### [What is being asked]
Only the text of the records belongs in the answer; the pictures must be dropped.

[Records from a collection]
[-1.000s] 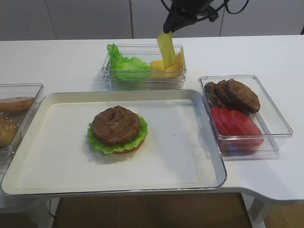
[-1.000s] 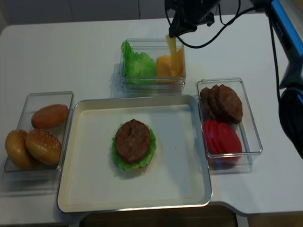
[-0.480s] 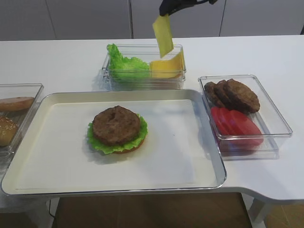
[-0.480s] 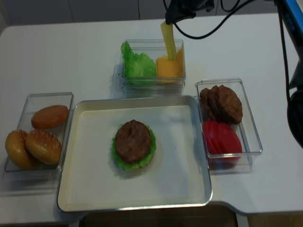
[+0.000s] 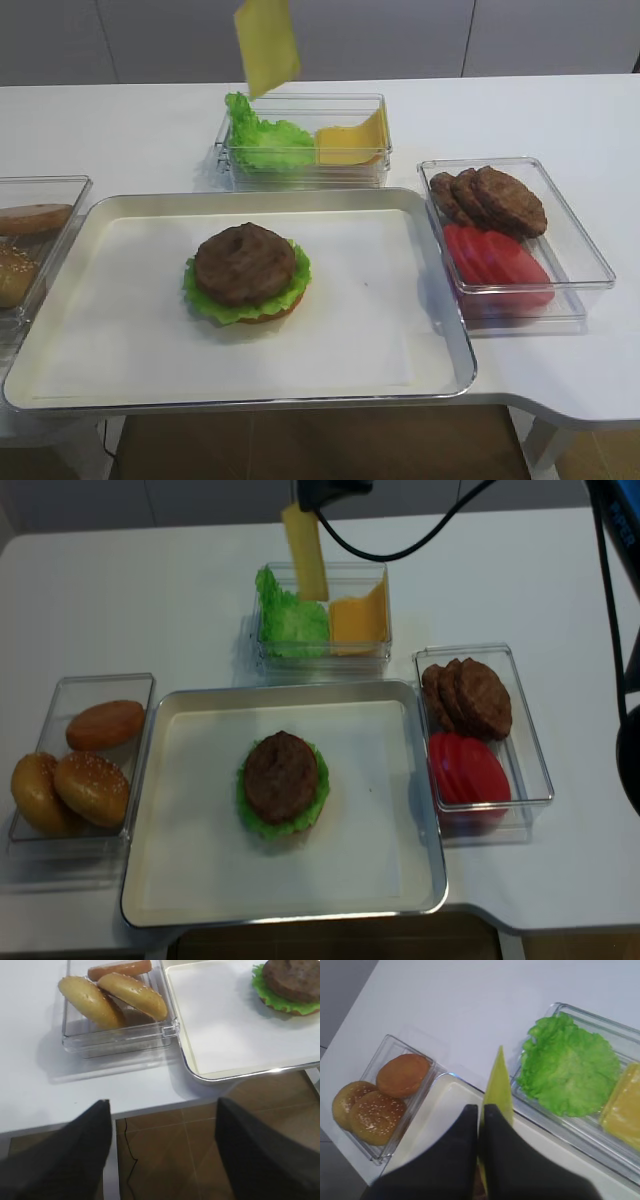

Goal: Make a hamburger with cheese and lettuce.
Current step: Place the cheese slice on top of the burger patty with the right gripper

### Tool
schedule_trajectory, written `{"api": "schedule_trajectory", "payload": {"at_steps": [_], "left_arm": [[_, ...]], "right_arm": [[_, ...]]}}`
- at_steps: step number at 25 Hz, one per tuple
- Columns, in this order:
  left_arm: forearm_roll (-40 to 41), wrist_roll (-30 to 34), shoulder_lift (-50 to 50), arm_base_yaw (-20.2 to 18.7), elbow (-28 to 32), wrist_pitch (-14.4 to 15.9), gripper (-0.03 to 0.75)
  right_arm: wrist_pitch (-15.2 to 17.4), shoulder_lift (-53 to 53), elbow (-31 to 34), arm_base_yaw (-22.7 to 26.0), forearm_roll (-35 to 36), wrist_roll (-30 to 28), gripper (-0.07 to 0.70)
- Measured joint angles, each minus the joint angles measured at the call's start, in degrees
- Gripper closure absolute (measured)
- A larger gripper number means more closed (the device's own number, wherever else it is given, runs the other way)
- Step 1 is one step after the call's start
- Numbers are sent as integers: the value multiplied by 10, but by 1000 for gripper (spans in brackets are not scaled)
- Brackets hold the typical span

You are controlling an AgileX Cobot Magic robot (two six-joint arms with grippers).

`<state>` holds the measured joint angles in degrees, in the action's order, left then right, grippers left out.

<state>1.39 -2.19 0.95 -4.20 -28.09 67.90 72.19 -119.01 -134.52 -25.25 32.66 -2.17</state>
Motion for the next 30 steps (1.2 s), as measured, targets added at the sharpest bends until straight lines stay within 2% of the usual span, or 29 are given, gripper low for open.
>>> {"api": "schedule_trajectory", "payload": {"at_steps": [7,23,30], "left_arm": [[0,0,0,0,0,0,232],[0,0,0,0,0,0,232],[0,0,0,0,0,0,232]], "right_arm": [[1,35,13,-43,-15,9,584],[2,154,206,-147,-30,9,584],[1,155,235,-181,-30,9,584]]}}
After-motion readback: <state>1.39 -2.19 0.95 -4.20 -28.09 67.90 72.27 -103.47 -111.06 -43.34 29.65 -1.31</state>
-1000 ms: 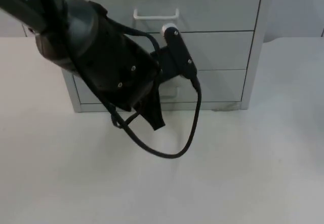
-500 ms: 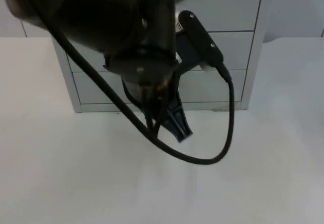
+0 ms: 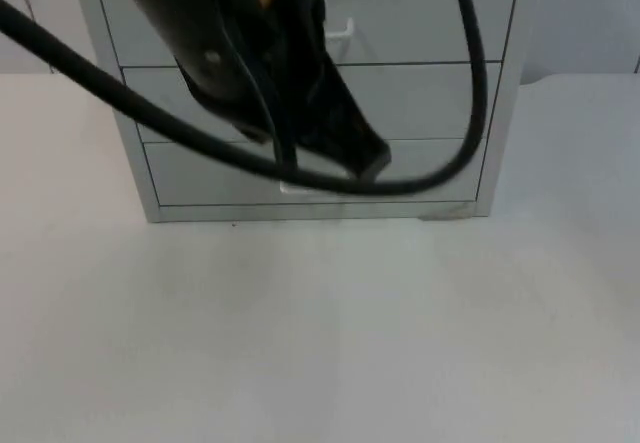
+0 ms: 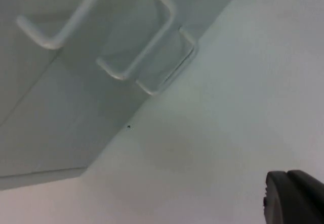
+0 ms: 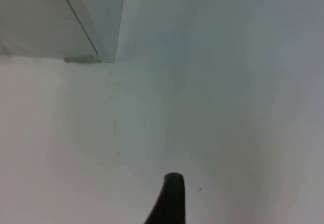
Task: Open the drawer with the left hand, place the block into the drawer with the right hand, then close the drawer with the left hand.
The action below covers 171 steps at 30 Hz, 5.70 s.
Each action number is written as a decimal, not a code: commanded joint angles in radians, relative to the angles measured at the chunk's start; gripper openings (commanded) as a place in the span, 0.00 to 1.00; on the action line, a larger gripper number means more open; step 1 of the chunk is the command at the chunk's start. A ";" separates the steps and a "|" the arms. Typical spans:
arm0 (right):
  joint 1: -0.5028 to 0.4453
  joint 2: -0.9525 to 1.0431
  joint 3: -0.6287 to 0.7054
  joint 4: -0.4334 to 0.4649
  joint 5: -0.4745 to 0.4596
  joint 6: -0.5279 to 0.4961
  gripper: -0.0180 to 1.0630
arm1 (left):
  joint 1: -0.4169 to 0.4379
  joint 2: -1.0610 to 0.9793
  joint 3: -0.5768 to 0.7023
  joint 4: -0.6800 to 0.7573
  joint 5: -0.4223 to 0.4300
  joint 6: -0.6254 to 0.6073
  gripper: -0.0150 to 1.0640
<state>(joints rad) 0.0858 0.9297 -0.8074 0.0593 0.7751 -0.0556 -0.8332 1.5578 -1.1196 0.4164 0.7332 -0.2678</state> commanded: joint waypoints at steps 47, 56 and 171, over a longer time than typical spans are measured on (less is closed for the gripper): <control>-0.004 -0.879 0.187 0.040 0.255 -0.069 0.69 | -0.005 -1.310 0.443 -0.137 0.025 -0.027 0.01; -0.004 -0.930 0.246 0.026 0.309 -0.035 0.69 | -0.005 -1.433 0.515 -0.159 0.092 -0.025 0.01; -0.004 -0.930 0.291 -0.028 0.305 0.023 0.99 | 0.016 -1.558 0.625 -0.429 0.341 0.245 0.99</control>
<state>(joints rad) 0.0858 0.0041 -0.5178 0.0266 1.0862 -0.0298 -0.8332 0.0034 -0.5010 0.0000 1.0861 -0.0193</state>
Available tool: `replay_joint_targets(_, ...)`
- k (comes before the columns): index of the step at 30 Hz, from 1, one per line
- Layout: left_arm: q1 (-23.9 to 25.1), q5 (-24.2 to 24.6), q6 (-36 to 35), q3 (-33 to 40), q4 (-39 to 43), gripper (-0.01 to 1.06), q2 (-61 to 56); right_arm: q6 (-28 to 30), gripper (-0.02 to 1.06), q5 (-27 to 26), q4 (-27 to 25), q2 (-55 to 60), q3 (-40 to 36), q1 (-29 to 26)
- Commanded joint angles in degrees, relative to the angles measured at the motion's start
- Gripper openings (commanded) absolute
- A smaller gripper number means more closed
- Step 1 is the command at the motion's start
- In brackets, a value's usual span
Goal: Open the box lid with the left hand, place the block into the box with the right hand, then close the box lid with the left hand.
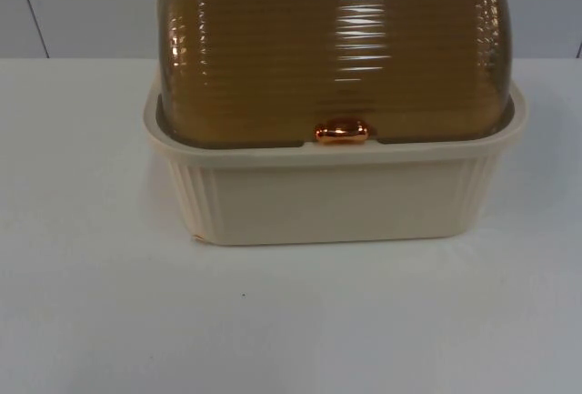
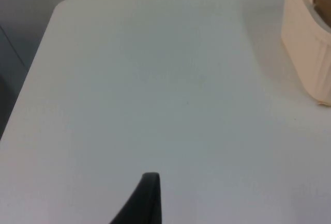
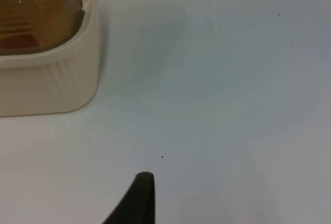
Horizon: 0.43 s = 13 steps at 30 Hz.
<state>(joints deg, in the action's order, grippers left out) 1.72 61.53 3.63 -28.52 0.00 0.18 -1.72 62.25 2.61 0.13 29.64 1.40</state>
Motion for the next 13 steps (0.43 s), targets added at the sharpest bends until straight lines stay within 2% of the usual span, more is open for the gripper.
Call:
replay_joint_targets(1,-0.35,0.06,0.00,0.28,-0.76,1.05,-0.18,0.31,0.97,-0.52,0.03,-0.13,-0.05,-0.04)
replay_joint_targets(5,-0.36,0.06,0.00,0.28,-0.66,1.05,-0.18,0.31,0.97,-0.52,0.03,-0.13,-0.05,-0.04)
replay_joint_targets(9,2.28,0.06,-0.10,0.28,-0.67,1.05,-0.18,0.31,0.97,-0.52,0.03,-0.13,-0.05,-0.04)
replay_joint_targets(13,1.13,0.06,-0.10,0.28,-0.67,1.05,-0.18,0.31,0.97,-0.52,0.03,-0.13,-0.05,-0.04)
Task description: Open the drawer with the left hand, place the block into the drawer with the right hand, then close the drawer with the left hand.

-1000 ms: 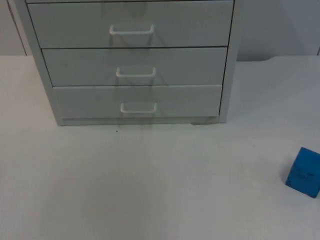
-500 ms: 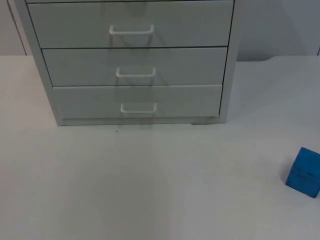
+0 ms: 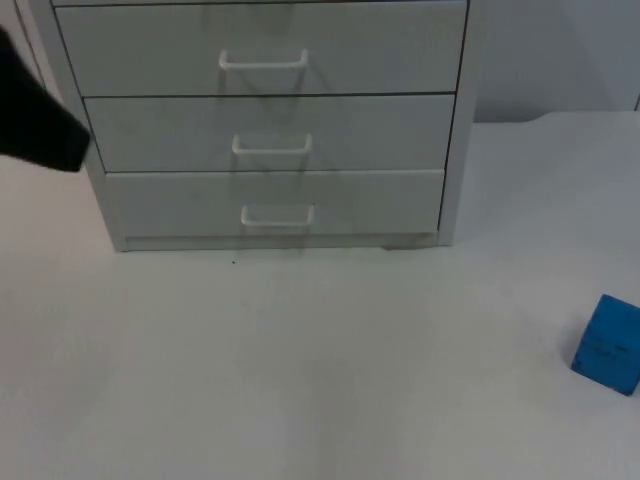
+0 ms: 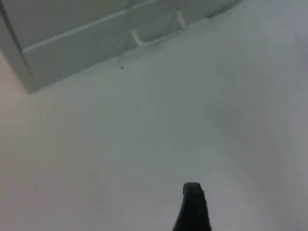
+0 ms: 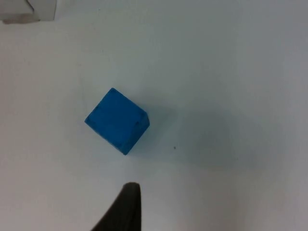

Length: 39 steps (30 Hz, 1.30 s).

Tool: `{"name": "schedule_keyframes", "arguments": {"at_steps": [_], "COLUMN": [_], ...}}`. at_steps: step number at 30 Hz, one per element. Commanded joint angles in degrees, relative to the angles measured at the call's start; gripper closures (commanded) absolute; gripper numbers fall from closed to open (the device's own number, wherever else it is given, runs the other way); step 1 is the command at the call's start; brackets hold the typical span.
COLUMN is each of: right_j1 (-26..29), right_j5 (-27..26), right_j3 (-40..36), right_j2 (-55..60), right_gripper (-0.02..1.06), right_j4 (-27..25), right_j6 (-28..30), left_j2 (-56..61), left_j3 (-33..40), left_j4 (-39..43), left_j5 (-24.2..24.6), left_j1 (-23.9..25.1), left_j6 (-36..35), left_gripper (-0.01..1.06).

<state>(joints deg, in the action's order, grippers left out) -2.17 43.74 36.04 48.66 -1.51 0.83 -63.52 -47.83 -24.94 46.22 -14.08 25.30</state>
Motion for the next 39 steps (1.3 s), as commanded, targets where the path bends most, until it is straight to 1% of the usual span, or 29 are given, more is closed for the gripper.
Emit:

### [Written response]
[-1.000s] 
[-1.000s] 
[-0.480s] 
[-0.480s] 
[+0.000s] 

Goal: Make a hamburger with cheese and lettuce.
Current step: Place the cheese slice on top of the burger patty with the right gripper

### Tool
schedule_trajectory, written `{"api": "schedule_trajectory", "payload": {"at_steps": [_], "left_arm": [[_, ...]], "right_arm": [[_, ...]]}}`
- at_steps: step number at 25 Hz, one per tuple
- Columns, in this order:
  left_arm: forearm_roll (-40 to 41), wrist_roll (-30 to 34), shoulder_lift (-50 to 50), arm_base_yaw (-20.2 to 18.7), elbow (-28 to 32), wrist_pitch (-14.4 to 15.9), gripper (-0.03 to 0.75)
  right_arm: wrist_pitch (-15.2 to 17.4), shoulder_lift (-53 to 53), elbow (-31 to 34), arm_base_yaw (-22.7 to 26.0), forearm_roll (-35 to 36), wrist_roll (-30 to 28), gripper (-0.07 to 0.70)
- Measured joint angles, each minus the joint angles measured at the call's start, in degrees
- Gripper closure absolute (measured)
- A larger gripper number means more closed (the device's own number, wherever else it is given, runs the other way)
- Step 1 is one step after the call's start
- Numbers are sent as integers: the value multiplied by 10, but by 1000 for gripper (spans in brackets are not scaled)
- Brackets hold the typical span

You are controlling an AgileX Cobot Magic robot (two six-joint arms with grippers).

`<state>` holds the measured joint angles in degrees, in the action's order, left then right, grippers left out.

<state>1.39 -2.19 0.95 -4.20 -28.09 67.90 72.19 -119.01 -134.52 -25.25 32.66 -2.17</state>
Motion for the next 30 steps (1.2 s), as measured, targets added at the sharpest bends until straight lines stay within 2% of the usual span, or 29 are given, gripper low for open.
>>> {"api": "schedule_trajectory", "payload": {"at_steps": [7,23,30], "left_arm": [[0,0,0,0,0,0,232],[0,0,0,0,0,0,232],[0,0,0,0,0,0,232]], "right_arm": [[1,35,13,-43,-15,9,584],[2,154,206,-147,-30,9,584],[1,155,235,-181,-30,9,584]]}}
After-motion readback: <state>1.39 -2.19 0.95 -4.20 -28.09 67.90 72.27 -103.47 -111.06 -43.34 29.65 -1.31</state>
-1000 ms: 
-500 ms: 
+0 ms: 
+0 ms: 
+0 ms: 
Task: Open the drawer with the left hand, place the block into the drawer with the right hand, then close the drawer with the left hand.
The action below covers 171 steps at 30 Hz, 5.70 s.
Each action number is written as a decimal, not a code: commanded joint angles in radians, relative to the angles measured at the chunk's start; gripper openings (commanded) as a place in the span, 0.00 to 1.00; on the action line, a larger gripper number means more open; step 1 of the chunk is the command at the chunk's start. A ";" separates the steps and a "|" the arms. Typical spans:
arm0 (right):
  joint 1: -0.5028 to 0.4453
  joint 2: -0.9525 to 1.0431
  joint 3: -0.6287 to 0.7054
  joint 4: -0.4334 to 0.4649
  joint 5: -0.4745 to 0.4596
  joint 6: -0.5279 to 0.4961
  gripper: -0.0180 to 1.0630
arm1 (left):
  joint 1: -0.4169 to 0.4379
  joint 2: -1.0610 to 0.9793
  joint 3: -0.5768 to 0.7023
  joint 4: -0.6800 to 0.7573
  joint 5: -0.4223 to 0.4300
  joint 6: -0.6254 to 0.6073
  gripper: -0.0150 to 1.0640
<state>(joints rad) 0.0858 0.9297 -0.8074 0.0593 0.7751 -0.0556 -0.8332 1.5578 -1.1196 0.4164 0.7332 -0.2678</state> commanded: joint waypoints at steps 47, 56 and 171, over a longer time than typical spans are measured on (less is closed for the gripper): <control>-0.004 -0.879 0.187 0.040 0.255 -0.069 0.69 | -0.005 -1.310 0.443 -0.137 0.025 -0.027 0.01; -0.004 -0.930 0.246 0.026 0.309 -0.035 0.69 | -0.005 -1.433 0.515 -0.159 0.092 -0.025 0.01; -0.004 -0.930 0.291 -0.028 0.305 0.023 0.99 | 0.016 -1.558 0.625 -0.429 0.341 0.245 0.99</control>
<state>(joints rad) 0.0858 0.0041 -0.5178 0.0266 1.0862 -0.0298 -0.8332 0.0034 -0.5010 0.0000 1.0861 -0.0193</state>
Available tool: `replay_joint_targets(_, ...)`
- k (comes before the columns): index of the step at 30 Hz, from 1, one per line
- Layout: left_arm: q1 (-23.9 to 25.1), q5 (-24.2 to 24.6), q6 (-36 to 35), q3 (-33 to 40), q4 (-39 to 43), gripper (-0.01 to 1.06), q2 (-61 to 56); right_arm: q6 (-28 to 30), gripper (-0.02 to 1.06), q5 (-27 to 26), q4 (-27 to 25), q2 (-55 to 60), q3 (-40 to 36), q1 (-29 to 26)
- Commanded joint angles in degrees, relative to the angles measured at the motion's start
- Gripper openings (commanded) absolute
- A smaller gripper number means more closed
- Step 1 is the command at the motion's start
- In brackets, a value's usual span
Goal: Open the box lid with the left hand, place the block into the box with the right hand, then close the box lid with the left hand.
Horizon: 0.43 s = 13 steps at 30 Hz.
<state>(joints deg, in the action's order, grippers left out) 1.72 61.53 3.63 -28.52 0.00 0.18 -1.72 62.25 2.61 0.13 29.64 1.40</state>
Motion for the next 13 steps (0.43 s), targets added at the sharpest bends until straight lines stay within 2% of the usual span, more is open for the gripper.
Call:
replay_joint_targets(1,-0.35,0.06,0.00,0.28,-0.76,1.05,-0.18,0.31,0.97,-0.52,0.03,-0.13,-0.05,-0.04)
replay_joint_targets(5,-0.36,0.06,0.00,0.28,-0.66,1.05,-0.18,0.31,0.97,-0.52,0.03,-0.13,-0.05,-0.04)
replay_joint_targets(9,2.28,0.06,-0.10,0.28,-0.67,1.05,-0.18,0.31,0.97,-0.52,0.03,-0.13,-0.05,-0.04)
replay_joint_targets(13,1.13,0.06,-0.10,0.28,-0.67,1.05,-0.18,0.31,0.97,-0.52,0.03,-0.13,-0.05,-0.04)
Task description: Open the drawer with the left hand, place the block into the drawer with the right hand, then close the drawer with the left hand.

-1000 ms: 
-500 ms: 
+0 ms: 
+0 ms: 
+0 ms: 

Length: 39 steps (30 Hz, 1.30 s).

Tool: `{"name": "schedule_keyframes", "arguments": {"at_steps": [_], "COLUMN": [_], ...}}`. at_steps: step number at 30 Hz, one per element. Commanded joint angles in degrees, relative to the angles measured at the call's start; gripper closures (commanded) absolute; gripper numbers fall from closed to open (the device's own number, wherever else it is given, runs the other way); step 1 is the command at the call's start; brackets hold the typical span.
COLUMN is each of: right_j1 (-26..29), right_j5 (-27..26), right_j3 (-40..36), right_j2 (-55..60), right_gripper (-0.02..1.06), right_j4 (-27..25), right_j6 (-28..30), left_j2 (-56..61), left_j3 (-33..40), left_j4 (-39..43), left_j5 (-24.2..24.6), left_j1 (-23.9..25.1), left_j6 (-36..35), left_gripper (-0.01..1.06).

<state>(joints deg, in the action's order, grippers left out) -2.17 43.74 36.04 48.66 -1.51 0.83 -63.52 -47.83 -24.94 46.22 -14.08 25.30</state>
Motion for the next 39 steps (1.3 s), as commanded, targets where the path bends most, until it is straight to 1% of the usual span, or 29 are given, more is closed for the gripper.
Emit:

No further output is required, since the answer is complete.